Investing in the real estate logistics sector has traditionally been an income play: decent yields, but little to excite in terms of rental growth. After all, warehouses have long been cheap to build, and the low barriers to entering the market ensured supply was able to keep up with the demand. Nowadays, the dynamic has shifted. As this week’s Chart Room shows, in the last three years, the pace of growth of rental income for European warehouses has accelerated far faster than either high-street retail units or offices.
Why are warehouse rents soaring? Part of the answer lies in the shift to online shopping - which is also partly to blame for the collapse in high street rents in recent years. Over the course of the pandemic, there was a far higher demand for logistics real estate as ecommerce activity soared. The lockdowns are now long over but this shift from offline to online continues.
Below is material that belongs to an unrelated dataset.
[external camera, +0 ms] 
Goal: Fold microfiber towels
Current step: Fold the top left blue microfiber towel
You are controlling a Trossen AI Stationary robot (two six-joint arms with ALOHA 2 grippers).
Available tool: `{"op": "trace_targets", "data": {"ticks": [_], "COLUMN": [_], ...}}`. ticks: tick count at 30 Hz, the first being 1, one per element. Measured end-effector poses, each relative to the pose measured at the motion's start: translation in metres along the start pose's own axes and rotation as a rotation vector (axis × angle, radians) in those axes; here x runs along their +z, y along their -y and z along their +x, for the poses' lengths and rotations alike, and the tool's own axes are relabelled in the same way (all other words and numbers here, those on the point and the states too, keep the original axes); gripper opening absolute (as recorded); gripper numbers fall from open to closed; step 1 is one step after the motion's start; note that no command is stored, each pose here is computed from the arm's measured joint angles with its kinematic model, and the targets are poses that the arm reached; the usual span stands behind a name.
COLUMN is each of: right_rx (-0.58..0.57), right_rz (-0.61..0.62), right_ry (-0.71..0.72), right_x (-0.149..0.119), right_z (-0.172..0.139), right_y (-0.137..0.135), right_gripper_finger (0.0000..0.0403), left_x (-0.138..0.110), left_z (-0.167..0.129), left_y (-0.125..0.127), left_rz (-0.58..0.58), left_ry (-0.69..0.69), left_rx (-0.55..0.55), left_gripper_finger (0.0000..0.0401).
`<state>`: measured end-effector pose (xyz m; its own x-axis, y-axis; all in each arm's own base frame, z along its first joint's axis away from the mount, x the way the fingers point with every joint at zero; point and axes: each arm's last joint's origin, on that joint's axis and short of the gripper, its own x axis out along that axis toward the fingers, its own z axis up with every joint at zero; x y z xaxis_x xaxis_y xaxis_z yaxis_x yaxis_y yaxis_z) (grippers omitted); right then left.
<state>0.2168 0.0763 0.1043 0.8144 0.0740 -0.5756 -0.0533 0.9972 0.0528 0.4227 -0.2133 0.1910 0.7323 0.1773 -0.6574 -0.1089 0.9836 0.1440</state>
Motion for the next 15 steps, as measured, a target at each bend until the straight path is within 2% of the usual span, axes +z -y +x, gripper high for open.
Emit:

Within Europe, this is particularly true in the south of the continent, where the take-up of online shopping was traditionally far lower than in other markets such as the UK - and that’s continuing to drive the demand for warehouse space across the whole region.
Recent demand for warehouse space has also been boosted by reshoring, as companies shore up their supply chain resilience. This trend has picked up pace in the wake of disruptions to supply chains from the pandemic and accelerated further since Russia’s invasion of Ukraine in 2022. Firms are maintaining far higher inventory levels, transitioning to a ‘just-in-case' approach to stocking rather than ‘just-in-time', and that is lifting demand for logistics real estate.
But there’s yet another dynamic that could push rents in this sector up further over the next 12 to 18 months. We think there could be even further impetus for rental growth over the next 18-24 months as demand rises along with a pick-up in GDP growth, precisely at a point when new build supply tapers off from recent highs.
There are several reasons for the potential shortage in new assets: financing conditions have become tougher, building materials’ costs are rising, and developers have been delaying construction of new facilities until more clarity in the economic outlook is available. Moreover, there’s also more demand for sites and more complications around planning new warehouses, particularly in more densely populated countries such as the Netherlands, where land use can be more rigorously controlled or where there is not sufficient labour to staff new buildings.
All of this suggests that investors should consider European logistics as a sector that’s storing up some future rental growth for the years to come.